After an optional wake-up knock at six, we headed for our delicious breakfast. Happy and with our bellies full, we then disembarked at a fish farm that has become a protected park, with boardwalk trails and a series of bridges suspended in the trees. We then boarded small wooden catamarans with no other engines but for guests’ rowing force, so using local wooden paddles we crossed a small lagoon, with the help and merry encouragement of our naturalist guides. We wanted to hike for two-and-a-half miles along a “terra firma” area. Our local naturalist guides made several stops to indulge us with the complex ecology of the rain forest. They explained to us the two layers a typical rain forest has: the ground layer with grasses, seedlings, shrubs and small trees, and the top one or canopy, identified at the very top of the tree layer. Most species that live there are exclusive to that layer and never visit the floor. They are very different as only five percent of the sun’s light that heats the canopy reaches the lower part.
As the rain is receding, all river water levels are decreasing, as it clearly seen by the watermarks on most of the trees along the shores. This makes it possible to explore deeper with our skiffs. After we walked along the swinging liana bridges and enjoyed the spiders and other creatures that live there, we learned about the rubber tree, and the economy that supported for some thirty years in the Peruvian jungle in the early nineteen hundreds.
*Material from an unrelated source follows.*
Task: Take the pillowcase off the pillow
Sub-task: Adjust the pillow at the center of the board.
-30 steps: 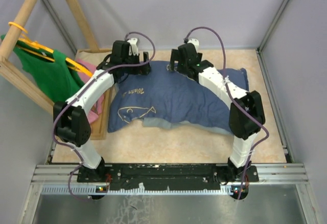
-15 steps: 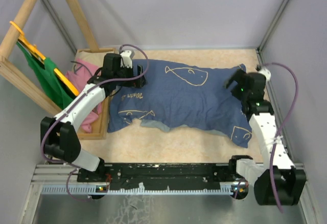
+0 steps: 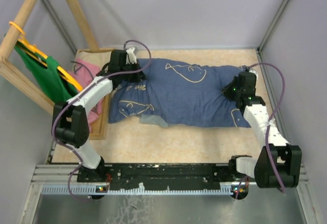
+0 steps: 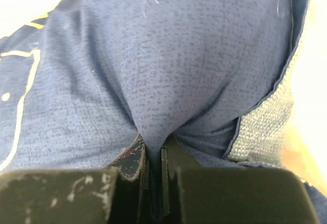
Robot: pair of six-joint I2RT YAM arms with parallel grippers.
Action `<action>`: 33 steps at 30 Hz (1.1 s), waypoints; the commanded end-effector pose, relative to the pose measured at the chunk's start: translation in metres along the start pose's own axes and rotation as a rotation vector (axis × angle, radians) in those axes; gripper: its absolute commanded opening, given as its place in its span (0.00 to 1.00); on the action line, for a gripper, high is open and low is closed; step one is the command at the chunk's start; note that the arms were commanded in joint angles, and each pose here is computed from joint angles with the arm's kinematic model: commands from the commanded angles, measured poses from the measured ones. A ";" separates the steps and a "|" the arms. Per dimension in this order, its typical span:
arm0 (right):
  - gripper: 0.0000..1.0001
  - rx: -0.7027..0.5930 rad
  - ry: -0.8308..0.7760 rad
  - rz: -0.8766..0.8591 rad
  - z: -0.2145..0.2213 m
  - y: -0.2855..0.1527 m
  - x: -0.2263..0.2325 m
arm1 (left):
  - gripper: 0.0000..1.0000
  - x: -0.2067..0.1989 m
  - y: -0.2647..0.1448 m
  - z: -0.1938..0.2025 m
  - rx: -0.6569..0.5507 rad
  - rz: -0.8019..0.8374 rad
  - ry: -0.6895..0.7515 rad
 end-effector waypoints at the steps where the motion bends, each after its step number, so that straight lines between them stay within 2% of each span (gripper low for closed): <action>1: 0.00 -0.099 -0.055 -0.220 -0.059 -0.002 0.078 | 0.00 -0.012 0.016 -0.084 -0.153 -0.012 0.052; 4: 0.00 -0.206 -0.077 -0.303 -0.119 -0.019 0.130 | 0.00 -0.028 0.010 -0.167 -0.279 -0.028 0.116; 6: 0.00 -0.318 -0.119 -0.413 -0.152 -0.052 0.162 | 0.00 -0.053 -0.026 -0.222 -0.416 -0.006 0.175; 7: 0.00 -0.369 -0.143 -0.455 -0.161 -0.071 0.171 | 0.00 -0.061 -0.041 -0.231 -0.456 0.004 0.192; 10: 0.00 -0.542 -0.202 -0.583 -0.149 -0.130 0.163 | 0.00 -0.073 -0.082 -0.207 -0.589 0.035 0.276; 12: 0.00 -0.711 -0.195 -0.617 -0.119 -0.172 0.123 | 0.00 -0.066 -0.102 -0.152 -0.718 0.029 0.294; 13: 0.24 -0.717 -0.155 -0.511 -0.086 -0.150 0.077 | 0.01 -0.049 -0.107 -0.115 -0.766 -0.033 0.261; 14: 0.65 -0.758 -0.078 -0.397 -0.066 -0.141 0.036 | 0.48 -0.033 -0.107 -0.080 -0.783 -0.081 0.211; 15: 0.94 -0.776 0.003 -0.286 -0.047 -0.133 -0.002 | 0.91 -0.010 -0.101 -0.045 -0.739 -0.164 0.139; 16: 0.98 -0.782 0.063 -0.197 -0.031 -0.126 -0.031 | 0.98 0.009 -0.092 -0.014 -0.657 -0.235 0.089; 18: 0.99 -0.804 0.099 -0.128 -0.015 -0.126 -0.058 | 1.00 0.029 -0.078 0.022 -0.492 -0.303 0.049; 20: 0.99 -0.880 0.117 -0.157 -0.024 -0.138 -0.055 | 1.00 0.028 -0.074 0.021 -0.425 -0.294 0.060; 22: 0.99 -0.963 0.119 -0.177 -0.046 -0.151 -0.042 | 1.00 0.008 -0.082 -0.015 -0.498 -0.211 0.132; 24: 0.99 -0.984 0.071 -0.183 -0.072 -0.156 -0.019 | 1.00 -0.024 -0.093 -0.057 -0.578 -0.066 0.242; 26: 0.99 -0.863 -0.013 -0.155 -0.095 -0.141 0.013 | 0.99 -0.059 -0.099 -0.094 -0.593 0.106 0.356; 29: 0.99 -0.695 -0.037 -0.121 -0.129 -0.128 0.063 | 0.99 -0.103 -0.097 -0.127 -0.460 0.403 0.511; 31: 0.99 -0.618 -0.121 -0.146 -0.129 -0.116 0.099 | 0.99 -0.117 -0.091 -0.135 -0.356 0.548 0.580; 33: 0.99 -0.594 -0.286 -0.207 -0.118 -0.118 0.140 | 0.99 -0.123 -0.083 -0.128 -0.244 0.670 0.642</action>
Point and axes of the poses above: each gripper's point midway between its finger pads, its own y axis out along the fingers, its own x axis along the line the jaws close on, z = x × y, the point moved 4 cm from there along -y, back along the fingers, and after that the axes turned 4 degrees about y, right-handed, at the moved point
The rubber tapers were remembered as very bad and cruel people…and today nobody plants rubber trees in the jungle.
After lunch, with a typical Amazonas fish cooked in a leaf from the forest, we explored a small river branch aboard skiffs and also by kayak. We enjoyed the rich biodiversity, including squirrel monkeys, hawks, turtles, herons, white-winged swallows, green iguanas, sloths, parakeets, and many other creatures.
Our finally activity, after dinner, was the happy singing of millions of jungle creatures, that nicely sent us to sleep.